Я так ошарашена этим признанием, что какое-то время даже моргнуть не могу. Не то что пошевелиться или что-то сказать.

Ад замерз?! Однозначно, он замерз!

Без последствий такие повороты не проходят.

– Возможно?! – наконец, отмираю я.

Звучу взвинченно, пискляво и вместе с тем хрипло. Негодующе фыркаю на самых высоких нотах. Но, по правде, я буквально в шоке! Никогда не думала, что услышу нечто подобное. Зная ее и то, что ей, черт ее дери, никогда не приходилось признавать свою неправоту, это попросту нереально!

Георгиева вновь поджимает губы и, пригвоздив меня до боли знакомым надменным взглядом, дает понять, что доказывать что-то или, не приведи Господь, оправдываться она не собирается.

– Я знаю о том, что Саша ездит к тебе. Знаю, что вы продолжаете встречаться, – говорит сухо, деловым тоном.

А я содрогаюсь.

– Больше нет… Не будет… – выдыхаю как можно нейтральнее.

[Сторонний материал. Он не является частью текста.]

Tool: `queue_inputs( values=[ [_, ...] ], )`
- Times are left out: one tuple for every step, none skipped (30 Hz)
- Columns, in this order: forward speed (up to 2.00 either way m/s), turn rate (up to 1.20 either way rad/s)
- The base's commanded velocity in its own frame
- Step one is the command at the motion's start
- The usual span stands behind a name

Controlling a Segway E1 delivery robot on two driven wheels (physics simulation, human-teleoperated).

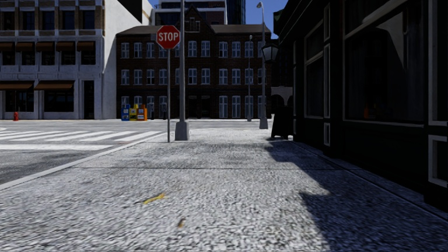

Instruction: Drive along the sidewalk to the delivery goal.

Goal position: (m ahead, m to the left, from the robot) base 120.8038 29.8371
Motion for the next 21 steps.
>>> queue_inputs(
  values=[
    [2.0, 0.0],
    [2.0, 0.0],
    [2.0, 0.0],
    [2.0, 0.0],
    [2.0, 0.0],
    [2.0, 0.0],
    [2.0, 0.0],
    [2.0, 0.0],
    [2.0, 0.0],
    [2.0, 0.0],
    [2.0, 0.0],
    [2.0, 0.0],
    [2.0, 0.0],
    [2.0, 0.0],
    [2.0, 0.0],
    [2.0, 0.0],
    [2.0, 0.0],
    [2.0, 0.0],
    [2.0, 0.0],
    [2.0, 0.0],
    [2.0, 0.0]
  ],
)
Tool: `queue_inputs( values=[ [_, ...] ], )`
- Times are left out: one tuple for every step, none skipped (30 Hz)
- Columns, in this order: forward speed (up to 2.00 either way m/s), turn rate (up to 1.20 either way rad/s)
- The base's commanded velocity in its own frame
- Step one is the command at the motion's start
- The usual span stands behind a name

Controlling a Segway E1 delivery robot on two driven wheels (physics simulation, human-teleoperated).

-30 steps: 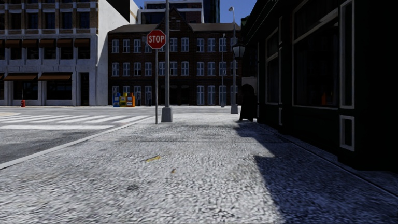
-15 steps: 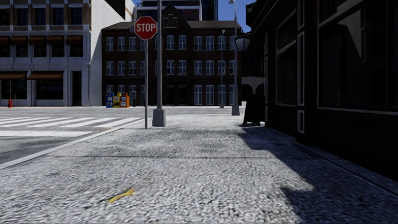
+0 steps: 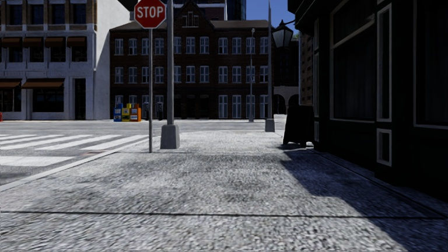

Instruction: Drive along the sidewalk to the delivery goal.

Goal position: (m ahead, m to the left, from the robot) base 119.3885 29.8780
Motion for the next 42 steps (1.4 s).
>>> queue_inputs(
  values=[
    [2.0, 0.0],
    [2.0, 0.0],
    [2.0, 0.0],
    [2.0, 0.0],
    [2.0, 0.0],
    [2.0, 0.0],
    [2.0, 0.0],
    [2.0, 0.0],
    [2.0, 0.0],
    [2.0, 0.0],
    [2.0, 0.0],
    [2.0, 0.0],
    [2.0, 0.0],
    [2.0, 0.0],
    [2.0, 0.0],
    [2.0, 0.0],
    [2.0, 0.0],
    [2.0, 0.0],
    [2.0, 0.0],
    [2.0, 0.0],
    [2.0, 0.0],
    [2.0, 0.0],
    [2.0, 0.0],
    [2.0, 0.0],
    [2.0, 0.0],
    [2.0, 0.0],
    [2.0, 0.0],
    [2.0, 0.0],
    [2.0, 0.0],
    [2.0, 0.0],
    [2.0, 0.0],
    [2.0, 0.0],
    [2.0, 0.0],
    [2.0, 0.0],
    [2.0, 0.0],
    [2.0, 0.0],
    [2.0, 0.0],
    [2.0, 0.0],
    [2.0, 0.0],
    [2.0, 0.0],
    [2.0, 0.0],
    [2.0, 0.0]
  ],
)
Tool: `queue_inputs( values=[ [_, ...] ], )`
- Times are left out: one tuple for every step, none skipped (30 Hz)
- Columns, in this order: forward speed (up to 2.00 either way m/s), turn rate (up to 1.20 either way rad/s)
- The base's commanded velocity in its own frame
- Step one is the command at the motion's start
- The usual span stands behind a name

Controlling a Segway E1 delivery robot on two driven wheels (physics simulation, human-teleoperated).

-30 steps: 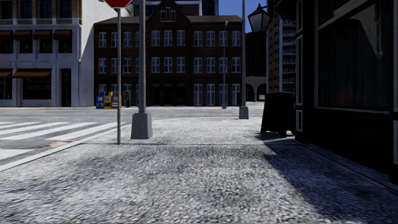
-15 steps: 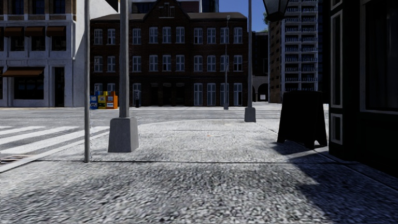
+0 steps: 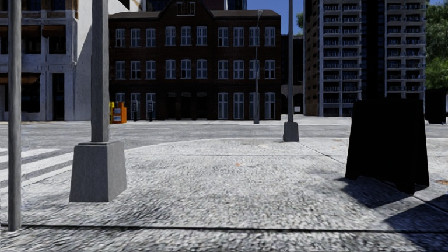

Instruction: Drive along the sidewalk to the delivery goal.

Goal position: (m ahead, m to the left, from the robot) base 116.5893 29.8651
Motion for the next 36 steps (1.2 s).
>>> queue_inputs(
  values=[
    [2.0, 0.0],
    [2.0, 0.0],
    [2.0, 0.0],
    [2.0, 0.0],
    [2.0, 0.0],
    [2.0, 0.0],
    [2.0, 0.0],
    [2.0, 0.0],
    [2.0, 0.0],
    [2.0, 0.0],
    [2.0, 0.0],
    [2.0, 0.0],
    [2.0, 0.0],
    [2.0, 0.0],
    [2.0, 0.0],
    [2.0, 0.0],
    [2.0, 0.0],
    [2.0, 0.0],
    [2.0, 0.07],
    [2.0, 0.16],
    [2.0, 0.16],
    [2.0, 0.22],
    [2.0, 0.39],
    [2.0, 0.48],
    [1.91, 0.57],
    [1.91, 0.57],
    [1.71, 0.64],
    [1.6, 0.68],
    [1.56, 0.69],
    [1.55, 0.72],
    [1.55, 0.72],
    [1.55, 0.75],
    [1.55, 0.77],
    [1.55, 0.78],
    [1.55, 0.78],
    [1.55, 0.78]
  ],
)
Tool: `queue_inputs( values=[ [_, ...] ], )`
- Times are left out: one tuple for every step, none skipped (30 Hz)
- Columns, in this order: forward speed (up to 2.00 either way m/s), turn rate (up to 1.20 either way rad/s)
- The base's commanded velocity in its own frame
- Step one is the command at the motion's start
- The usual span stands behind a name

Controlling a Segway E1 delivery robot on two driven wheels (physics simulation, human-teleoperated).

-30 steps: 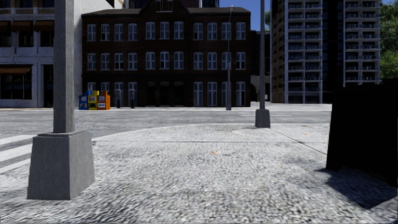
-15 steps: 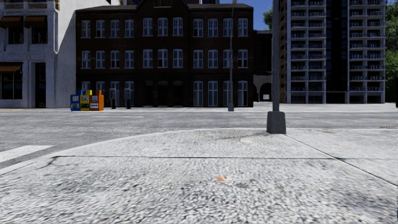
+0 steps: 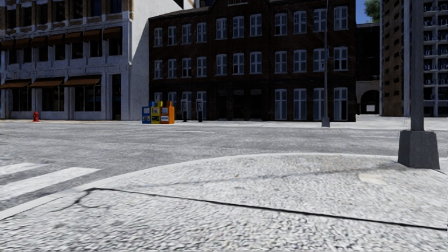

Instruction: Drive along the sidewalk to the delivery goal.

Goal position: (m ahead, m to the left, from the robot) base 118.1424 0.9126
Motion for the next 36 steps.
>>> queue_inputs(
  values=[
    [1.55, 0.78],
    [1.56, 0.78],
    [1.56, 0.78],
    [1.58, 0.78],
    [1.58, 0.78],
    [1.58, 0.78],
    [1.59, 0.78],
    [1.61, 0.78],
    [1.61, 0.78],
    [1.66, 0.79],
    [1.72, 0.79],
    [1.75, 0.79],
    [1.76, 0.79],
    [1.76, 0.79],
    [1.76, 0.79],
    [1.76, 0.81],
    [1.77, 0.82],
    [1.77, 0.82],
    [1.77, 0.83],
    [1.77, 0.83],
    [1.77, 0.84],
    [1.77, 0.86],
    [1.77, 0.87],
    [1.77, 0.87],
    [1.77, 0.87],
    [1.77, 0.87],
    [1.77, 0.87],
    [1.77, 0.87],
    [1.77, 0.87],
    [1.77, 0.87],
    [1.77, 0.88],
    [1.77, 0.88],
    [1.77, 0.88],
    [1.77, 0.88],
    [1.77, 0.88],
    [1.77, 0.88]
  ],
)
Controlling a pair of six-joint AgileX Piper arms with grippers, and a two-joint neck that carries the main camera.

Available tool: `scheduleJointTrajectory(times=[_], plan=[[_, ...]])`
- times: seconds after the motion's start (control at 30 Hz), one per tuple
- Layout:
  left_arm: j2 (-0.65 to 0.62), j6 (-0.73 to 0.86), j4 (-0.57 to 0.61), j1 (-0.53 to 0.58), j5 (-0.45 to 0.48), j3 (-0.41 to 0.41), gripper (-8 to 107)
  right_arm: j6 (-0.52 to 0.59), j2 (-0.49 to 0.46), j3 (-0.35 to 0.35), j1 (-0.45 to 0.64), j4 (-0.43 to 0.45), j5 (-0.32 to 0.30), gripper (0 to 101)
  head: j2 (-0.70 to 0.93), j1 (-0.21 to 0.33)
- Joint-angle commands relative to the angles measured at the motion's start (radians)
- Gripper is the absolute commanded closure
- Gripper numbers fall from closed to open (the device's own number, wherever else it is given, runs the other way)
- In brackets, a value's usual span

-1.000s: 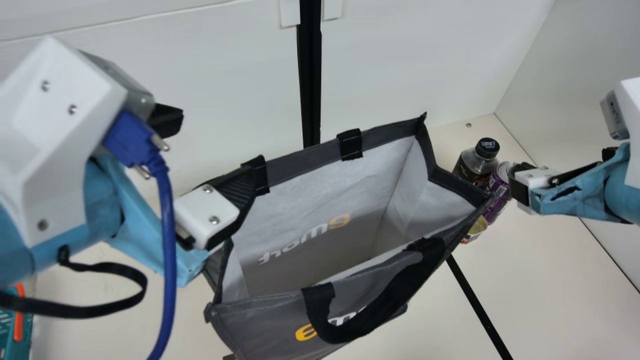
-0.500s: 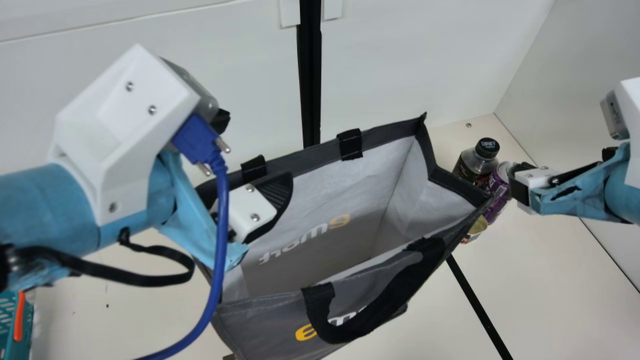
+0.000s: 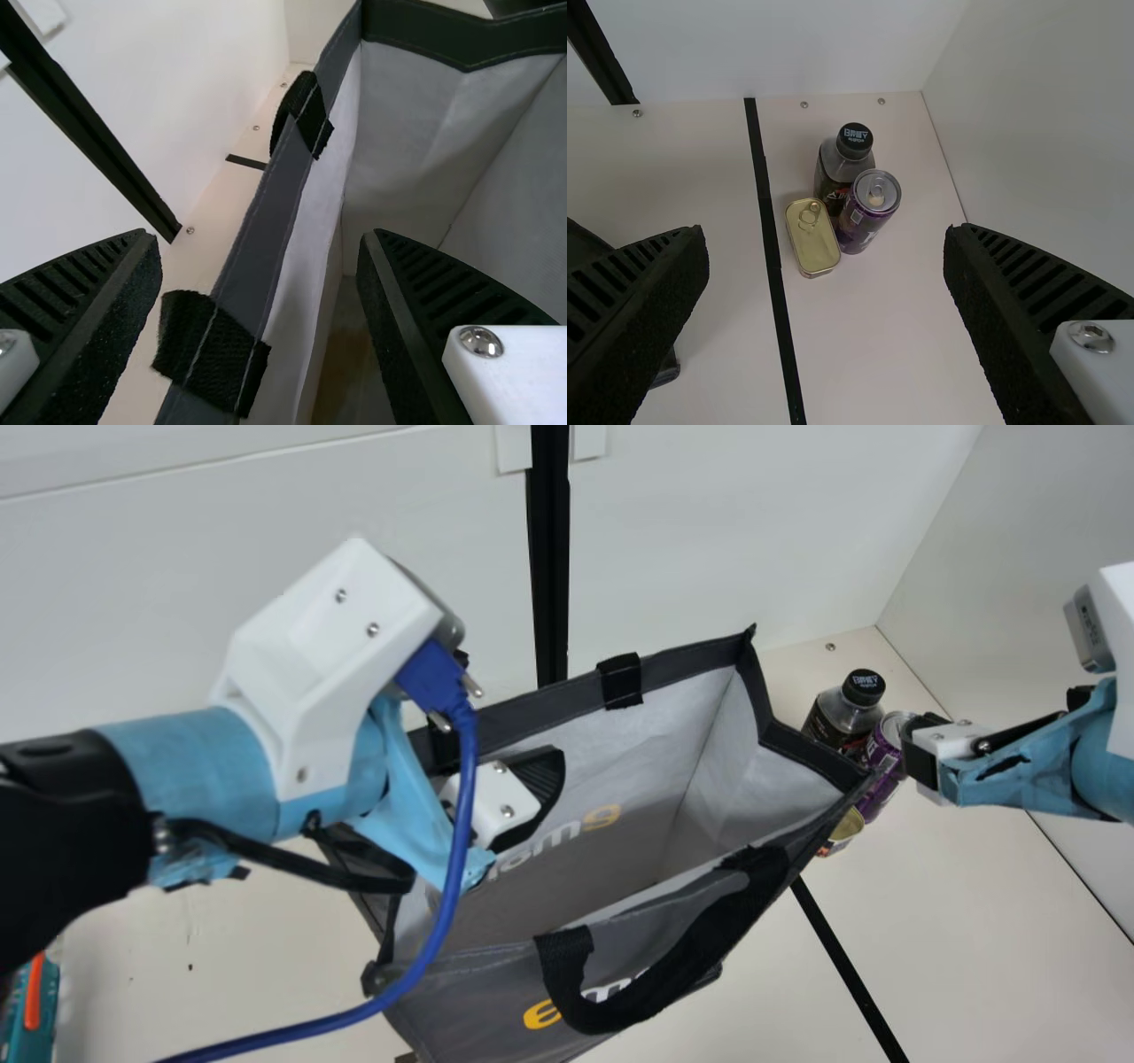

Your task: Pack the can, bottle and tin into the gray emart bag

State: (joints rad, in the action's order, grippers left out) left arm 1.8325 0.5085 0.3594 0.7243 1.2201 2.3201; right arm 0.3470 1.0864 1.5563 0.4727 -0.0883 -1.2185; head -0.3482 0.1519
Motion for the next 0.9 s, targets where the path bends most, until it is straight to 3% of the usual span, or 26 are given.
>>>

Да, для меня снова мир рухнул. Но демонстрировать это Людмиле Владимировне я не намерена.

Она, впрочем, оставляет мое отрицание без внимания.

– Все, что меня сейчас интересует – опасность, которой мой сын подвергает свою жизнь. Я бы заключила любую сделку, приняла каждое его решение, сделала абсолютно все ­– только бы он остановился, – говорит Георгиева без каких-либо эмоций. Звучит буквально ровно. Выглядит хладнокровно. И все же не верить ей невозможно. – Но… – лишь в этот момент как будто сбивается. Берет паузу, чтобы собраться с мыслями. – Я знаю, что этого не произойдет. Саша не отступит. Видела его настрой. Понимаю характер, – прижимая к губам кулак, вновь замолкает. – В общем, – отнимая руку от лица, вздыхает, – единственное, что я могу сделать сейчас – помочь ему. А для этого нужно объединить силы. И убедить его в этой необходимости можешь только ты.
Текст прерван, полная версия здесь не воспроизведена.